The Company computes net income (loss) per share in accordance with SFAS No. 128 “Earnings per Share”. The basic net loss per common share is computed by dividing the net loss by the weighted average number of common shares outstanding. Diluted net loss per share gives effect to all dilutive potential common shares outstanding during the period using the “as if converted” basis. For the year ended May 31, 2008, and for the period April 11, 2006 (date of inception) through May 31, 2008 there were no potential dilutive securities.

Concentration of Credit Risk

Financial instruments, which potentially subject the Company to concentrations of credit risk, consist of cash and cash equivalents. The Company places its cash with high quality financial institutions and at times may exceed the FDIC $100,000 insurance limit

Special purpose entities

The Company does not have any off-balance sheet financing activities.

Impairment or Disposal of Long-Lived Assets

In August 2001, FASB issued Statement No. 144, “Accounting for the Impairment or Disposal of Long-Lived Assets” (“FAS 144”). FAS 144 clarifies the accounting for the impairment of long-lived assets and for long-lived assets to be disposed of, including the disposal of business segments and major lines of business. Long-lived assets are reviewed when facts and circumstances indicate that the carrying value of the asset may not be recoverable. When necessary, impaired assets are written down to their estimated fair value based on the best information available.

Stock Based Compensation

The Company accounts for its stock-based compensation in accordance with SFAS No. 123R, “Share-Based Payment, an Amendment of FASB Statement No. 123.” The Company recognizes in the statement of operations the grant-date fair value of stock options and other equity-based compensation issued to employees and non-employees. The Company did not grant any new employee options and no options were cancelled or exercised during the year ended May 31, 2008. As of May 31, 2008, there were no options outstanding.

Business segments

SFAS No. 131 “Disclosures About Segments of an Enterprise and Related Information” establishes standards for the way that public companies report information about operating segments in annual financial statements and requires reporting of selected information about operating segments in interim financial statements issued to the public. It also establishes standards for disclosures regarding products and services, geographic areas and major customers. The Company has evaluated the requirements of SFAS No. 131, and has determined that it is not applicable.


SIERRA VENTURES, INC.
(A Exploration Stage Company)
NOTES TO THE FINANCIAL STATEMENTS
MAY 31, 2008 

Start-up expenses

The Company has adopted Statement of Position No. 98-5, “Reporting the Costs of Start-up Activities”, which requires that costs associated with start-up activities be expensed as incurred. Accordingly, startup costs associated with the Company’s formation have been included in the Company’s general and administrative expenses for the period from April 11, 2006 (date of inception) through May 31, 2008.

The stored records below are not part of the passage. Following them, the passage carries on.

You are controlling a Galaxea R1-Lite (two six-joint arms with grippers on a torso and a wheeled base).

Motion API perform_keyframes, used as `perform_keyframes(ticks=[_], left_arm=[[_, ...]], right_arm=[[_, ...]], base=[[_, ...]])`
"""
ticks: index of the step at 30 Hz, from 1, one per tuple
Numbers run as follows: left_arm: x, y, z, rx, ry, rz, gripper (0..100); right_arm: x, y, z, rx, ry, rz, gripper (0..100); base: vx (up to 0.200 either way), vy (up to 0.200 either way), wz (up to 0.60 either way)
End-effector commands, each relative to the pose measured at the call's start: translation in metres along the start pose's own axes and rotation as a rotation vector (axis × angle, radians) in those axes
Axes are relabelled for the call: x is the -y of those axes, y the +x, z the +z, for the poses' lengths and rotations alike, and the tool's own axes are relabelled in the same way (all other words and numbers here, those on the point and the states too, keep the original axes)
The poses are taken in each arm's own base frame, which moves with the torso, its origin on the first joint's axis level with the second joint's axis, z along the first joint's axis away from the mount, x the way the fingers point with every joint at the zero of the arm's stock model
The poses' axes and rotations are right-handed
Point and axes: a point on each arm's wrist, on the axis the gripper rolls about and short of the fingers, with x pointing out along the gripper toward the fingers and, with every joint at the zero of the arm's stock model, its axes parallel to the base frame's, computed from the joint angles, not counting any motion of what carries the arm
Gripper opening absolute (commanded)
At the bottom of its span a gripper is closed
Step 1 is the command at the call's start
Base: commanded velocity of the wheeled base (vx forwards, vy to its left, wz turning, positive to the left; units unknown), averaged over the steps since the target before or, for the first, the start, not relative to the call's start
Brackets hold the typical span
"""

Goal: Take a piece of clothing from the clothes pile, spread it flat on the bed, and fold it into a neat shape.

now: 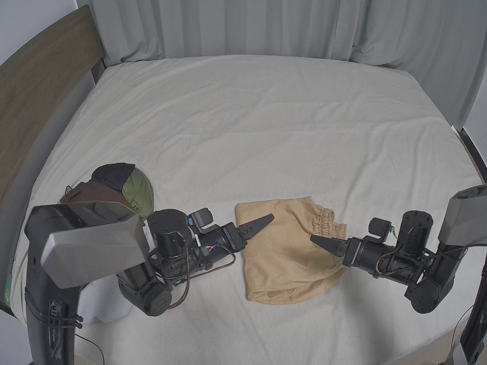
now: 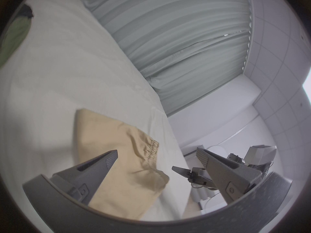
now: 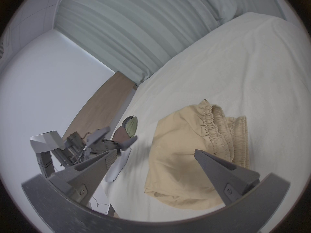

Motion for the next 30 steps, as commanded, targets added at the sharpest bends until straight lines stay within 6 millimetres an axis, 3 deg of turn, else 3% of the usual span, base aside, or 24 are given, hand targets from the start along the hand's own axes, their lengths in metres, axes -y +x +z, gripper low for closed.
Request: perform_keyframes(ticks=[1, 8, 9, 13, 22, 26, 30], left_arm=[[0.005, -0.029, 0.027, 0.050, 0.104, 0.040, 100], [-0.009, -0.067, 0.029, 0.002, 0.448, 0.152, 100], [-0.015, -0.081, 0.031, -0.031, 0.573, 0.172, 100], [-0.027, -0.105, 0.037, -0.078, 0.731, 0.185, 100], [-0.031, -0.120, 0.049, -0.068, 0.753, 0.186, 100], [-0.032, -0.123, 0.047, -0.076, 0.745, 0.192, 100], [-0.034, -0.125, 0.048, -0.073, 0.744, 0.201, 100]], right_arm=[[0.007, 0.019, -0.014, -0.015, 0.061, -0.046, 100], [0.014, 0.030, -0.023, -0.015, 0.095, -0.090, 100], [0.020, 0.034, -0.028, -0.021, 0.101, -0.113, 100], [0.032, 0.033, -0.045, -0.079, 0.115, -0.163, 100], [0.054, 0.028, -0.077, -0.203, 0.054, -0.240, 100], [0.054, 0.027, -0.079, -0.213, 0.053, -0.240, 100], [0.044, 0.028, -0.065, -0.164, 0.035, -0.207, 100]], base=[[0.000, 0.000, 0.00], [0.000, 0.000, 0.00], [0.000, 0.000, 0.00], [0.000, 0.000, 0.00], [0.000, 0.000, 0.00], [0.000, 0.000, 0.00], [0.000, 0.000, 0.00]])
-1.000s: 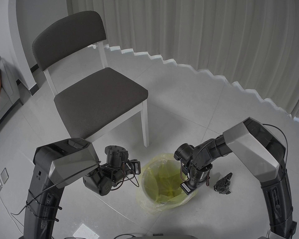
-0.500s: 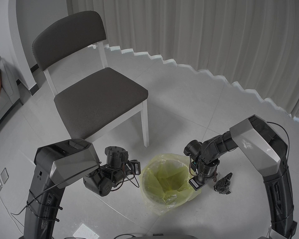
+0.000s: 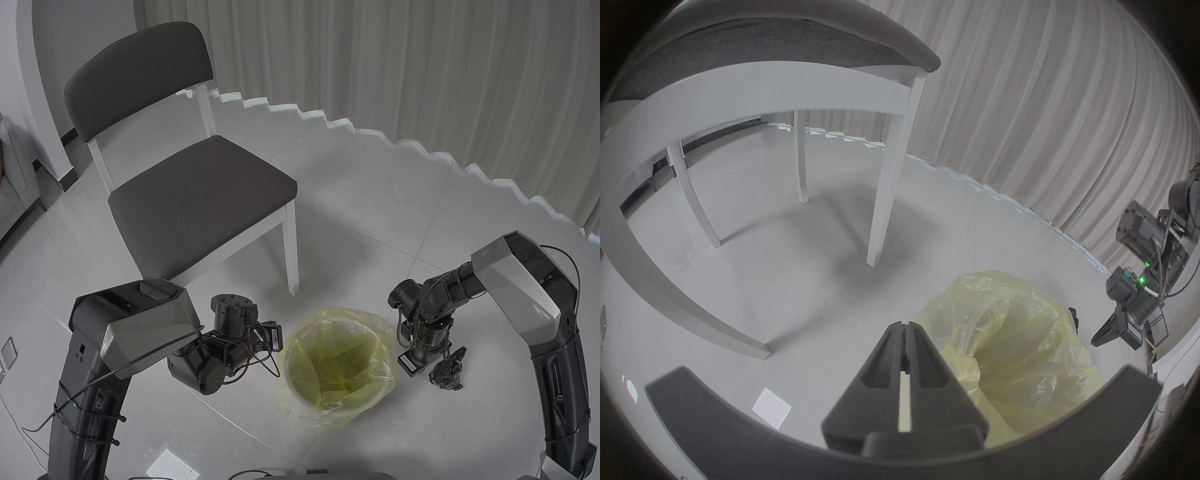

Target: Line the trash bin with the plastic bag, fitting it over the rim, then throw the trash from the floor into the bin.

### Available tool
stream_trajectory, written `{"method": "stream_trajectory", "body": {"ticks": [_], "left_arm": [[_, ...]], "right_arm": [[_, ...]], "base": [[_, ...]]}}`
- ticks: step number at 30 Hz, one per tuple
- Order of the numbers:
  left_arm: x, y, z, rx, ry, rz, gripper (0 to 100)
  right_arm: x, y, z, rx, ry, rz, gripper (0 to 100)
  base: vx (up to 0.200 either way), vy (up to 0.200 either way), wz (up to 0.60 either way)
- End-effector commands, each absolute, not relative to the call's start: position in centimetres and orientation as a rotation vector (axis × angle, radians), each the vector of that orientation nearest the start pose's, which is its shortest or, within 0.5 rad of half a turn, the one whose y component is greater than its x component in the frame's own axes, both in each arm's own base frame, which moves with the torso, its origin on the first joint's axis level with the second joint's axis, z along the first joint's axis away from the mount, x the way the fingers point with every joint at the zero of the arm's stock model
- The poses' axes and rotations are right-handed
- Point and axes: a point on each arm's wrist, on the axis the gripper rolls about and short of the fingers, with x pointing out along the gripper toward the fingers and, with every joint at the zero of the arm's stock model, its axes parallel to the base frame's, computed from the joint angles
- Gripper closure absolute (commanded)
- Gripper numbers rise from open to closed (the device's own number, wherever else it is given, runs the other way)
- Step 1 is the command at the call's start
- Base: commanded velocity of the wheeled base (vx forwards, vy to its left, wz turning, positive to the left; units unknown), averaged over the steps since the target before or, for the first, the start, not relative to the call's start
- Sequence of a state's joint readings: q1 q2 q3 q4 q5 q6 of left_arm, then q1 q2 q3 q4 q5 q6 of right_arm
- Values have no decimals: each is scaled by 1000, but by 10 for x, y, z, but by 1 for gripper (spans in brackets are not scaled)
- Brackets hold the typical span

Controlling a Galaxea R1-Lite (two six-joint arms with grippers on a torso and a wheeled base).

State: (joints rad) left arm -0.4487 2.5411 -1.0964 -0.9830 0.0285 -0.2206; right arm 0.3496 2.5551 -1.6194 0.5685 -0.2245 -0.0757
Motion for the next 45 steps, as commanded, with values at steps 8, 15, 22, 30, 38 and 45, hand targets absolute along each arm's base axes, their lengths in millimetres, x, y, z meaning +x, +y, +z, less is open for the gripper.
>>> {"method": "stream_trajectory", "body": {"ticks": [8,15,22,30,38,45], "left_arm": [[392,-190,-40,-104,495,-362,100],[390,-190,-40,-105,483,-365,100],[387,-192,-37,-105,477,-374,100],[387,-192,-37,-105,477,-374,100],[387,-192,-38,-108,467,-377,100],[385,-191,-38,-108,469,-376,100]], "right_arm": [[372,199,39,-465,1256,355,100],[357,236,21,-523,1238,434,100],[366,253,-33,-521,1189,453,100],[358,249,-43,-543,1227,464,100],[341,228,-32,-578,1274,471,100],[330,217,-27,-594,1300,474,100]], "base": [[0,0,0],[0,0,0],[0,0,0],[0,0,0],[0,0,0],[0,0,0]]}}
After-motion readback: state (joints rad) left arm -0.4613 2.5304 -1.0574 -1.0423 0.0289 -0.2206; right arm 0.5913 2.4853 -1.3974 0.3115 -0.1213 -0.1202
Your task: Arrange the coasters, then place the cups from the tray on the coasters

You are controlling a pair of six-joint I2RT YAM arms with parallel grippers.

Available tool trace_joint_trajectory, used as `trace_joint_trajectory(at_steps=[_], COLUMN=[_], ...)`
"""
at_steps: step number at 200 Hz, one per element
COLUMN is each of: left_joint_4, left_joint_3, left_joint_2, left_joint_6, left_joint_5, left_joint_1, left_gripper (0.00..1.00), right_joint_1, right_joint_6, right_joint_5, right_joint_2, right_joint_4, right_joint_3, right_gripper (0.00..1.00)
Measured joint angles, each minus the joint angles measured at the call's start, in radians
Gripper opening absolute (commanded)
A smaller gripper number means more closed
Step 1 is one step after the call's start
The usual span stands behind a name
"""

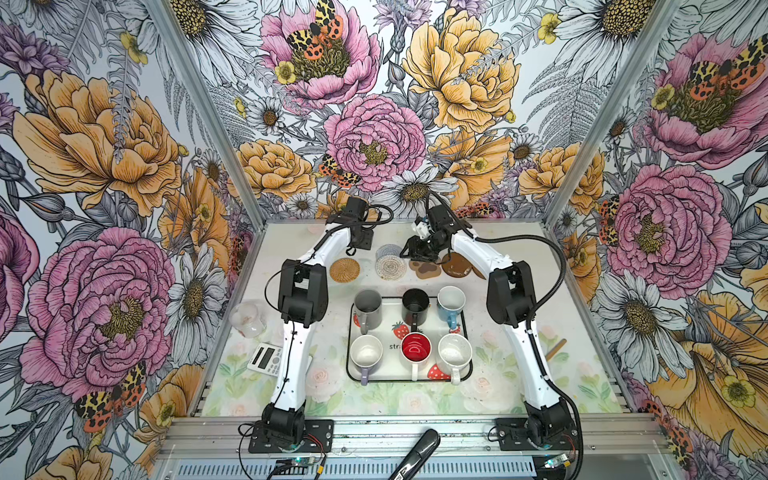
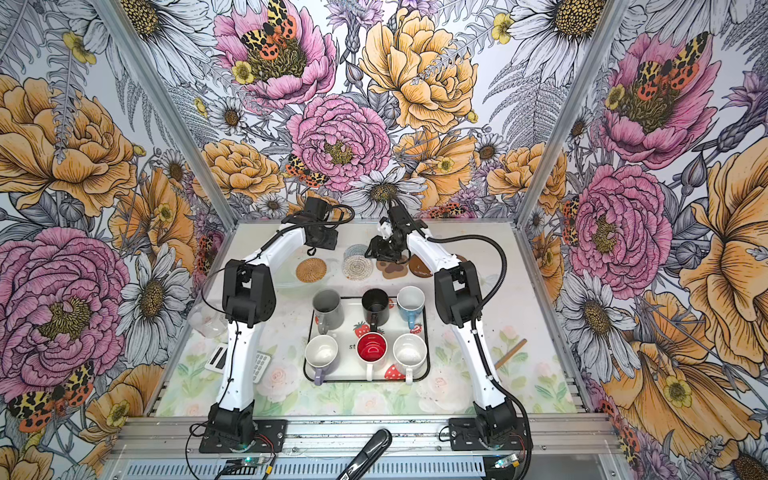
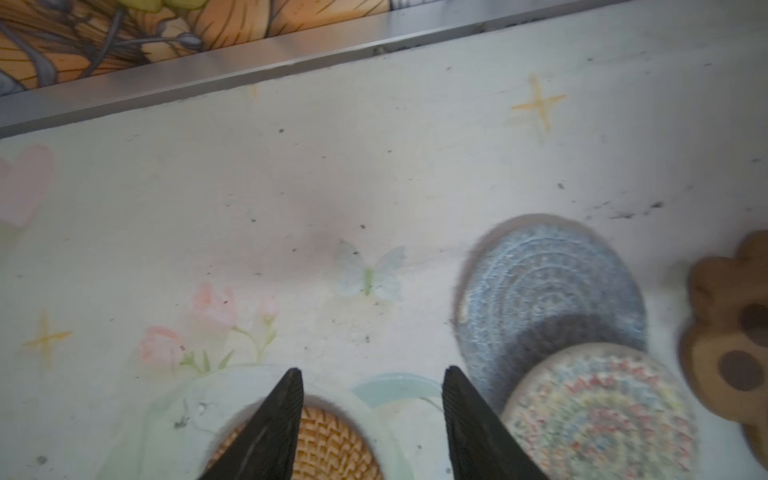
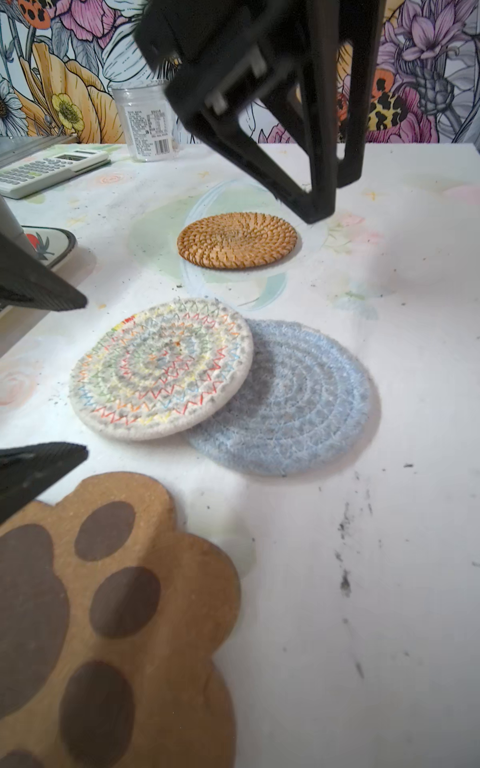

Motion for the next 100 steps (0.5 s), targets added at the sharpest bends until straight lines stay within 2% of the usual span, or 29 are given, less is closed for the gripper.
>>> trace_joint_trajectory(at_steps=[51, 100], left_joint_4=[0.002, 0.021], left_joint_3=[0.002, -0.056], left_joint_2=[0.001, 0.001], left_joint_6=[-0.049, -0.081], left_joint_5=[0.142, 0.190], left_joint_1=[-0.059, -0.050], left_gripper=[0.54, 0.54], right_joint_1=[0.000, 0.010], right_joint_6=[0.003, 0.003], right_joint_5=[-0.011, -0.022], right_joint_2=[0.065, 0.071], right_joint_4=[0.000, 0.000], right_joint_3=[0.031, 0.037], right_gripper=[0.54, 0.54])
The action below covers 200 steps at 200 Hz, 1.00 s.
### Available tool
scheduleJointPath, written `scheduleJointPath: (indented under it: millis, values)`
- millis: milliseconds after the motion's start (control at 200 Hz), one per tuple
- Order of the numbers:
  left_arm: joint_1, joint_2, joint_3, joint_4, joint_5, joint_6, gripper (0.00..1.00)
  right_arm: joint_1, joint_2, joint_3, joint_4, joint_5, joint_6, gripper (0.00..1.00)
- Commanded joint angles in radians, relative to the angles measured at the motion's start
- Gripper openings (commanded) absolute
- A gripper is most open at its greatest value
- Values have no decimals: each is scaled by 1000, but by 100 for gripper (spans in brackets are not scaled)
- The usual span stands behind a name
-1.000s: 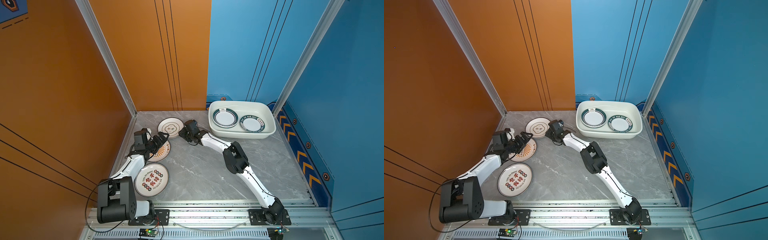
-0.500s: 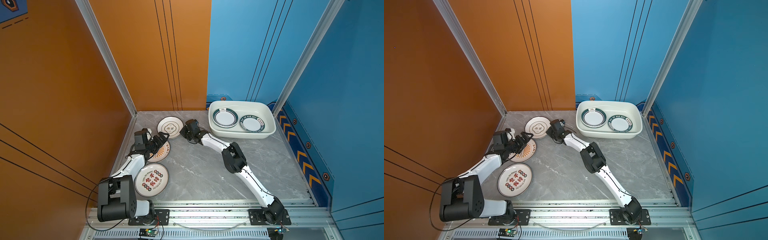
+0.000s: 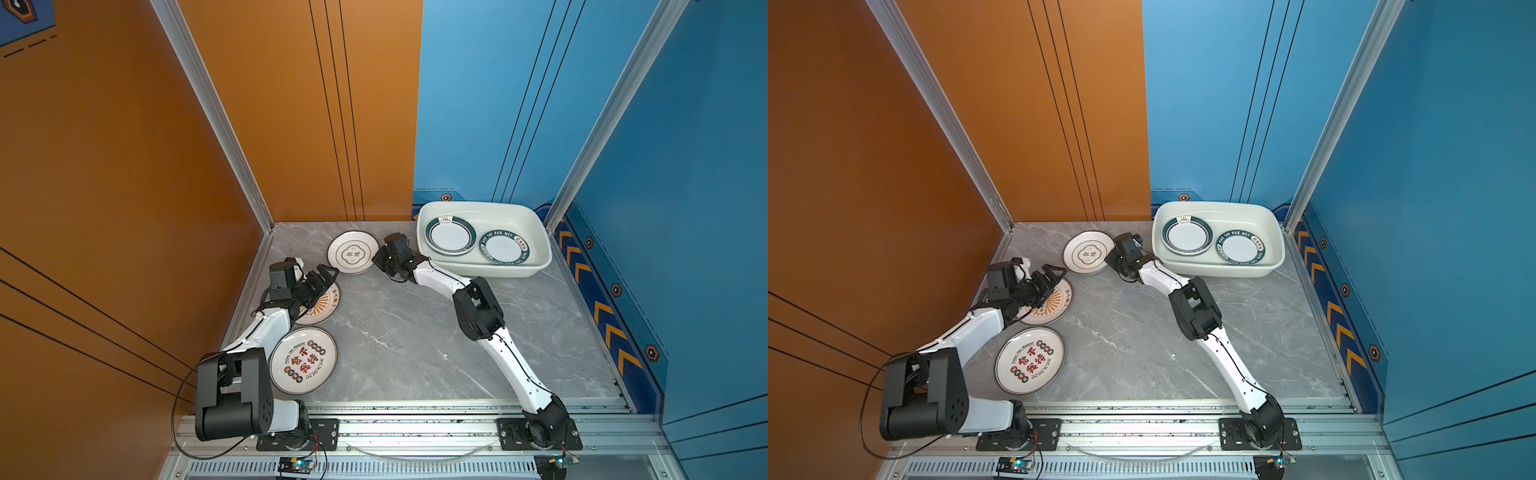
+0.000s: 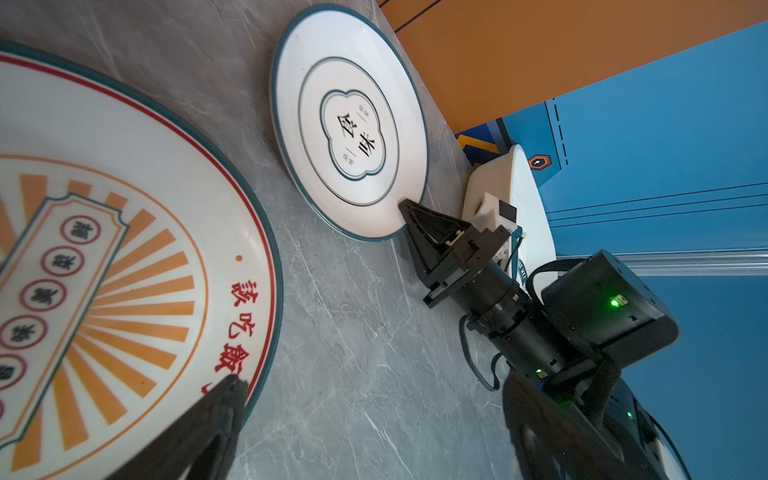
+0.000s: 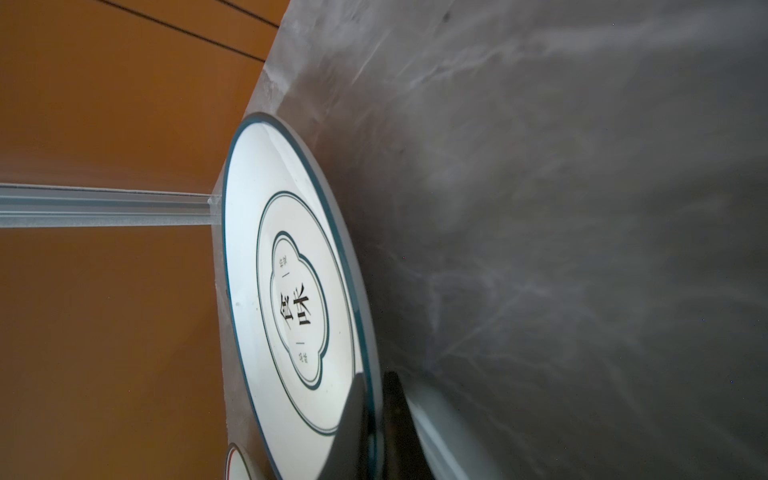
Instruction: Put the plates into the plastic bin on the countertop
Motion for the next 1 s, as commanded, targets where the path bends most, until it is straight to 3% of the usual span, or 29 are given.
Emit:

Foreign currency translation

The Company’s functional and reporting currency is the United States dollar. The financial statements of the Company are translated to United States dollars in accordance with SFAS No., 52, “Foreign Currency Translation”. Monetary assets and liabilities denominated in foreign currencies are translated using the exchange rate prevailing at the balance sheet date. Gains and losses arising on translation or settlement of foreign currency denominated transactions or balances are included in the determination of income.

Recently issued accounting pronouncements

In September 2006, the FASB issued SFAS No. 157, “Fair Value Measurements .” This statement clarifies the definition of fair value, establishes a framework for measuring fair value and expands the disclosures on fair value measurements. SFAS No. 157 is effective for fiscal years beginning after November 15, 2007. Management has not determined the effect, if any, the adoption of this statement will have on the Company’s financial statements.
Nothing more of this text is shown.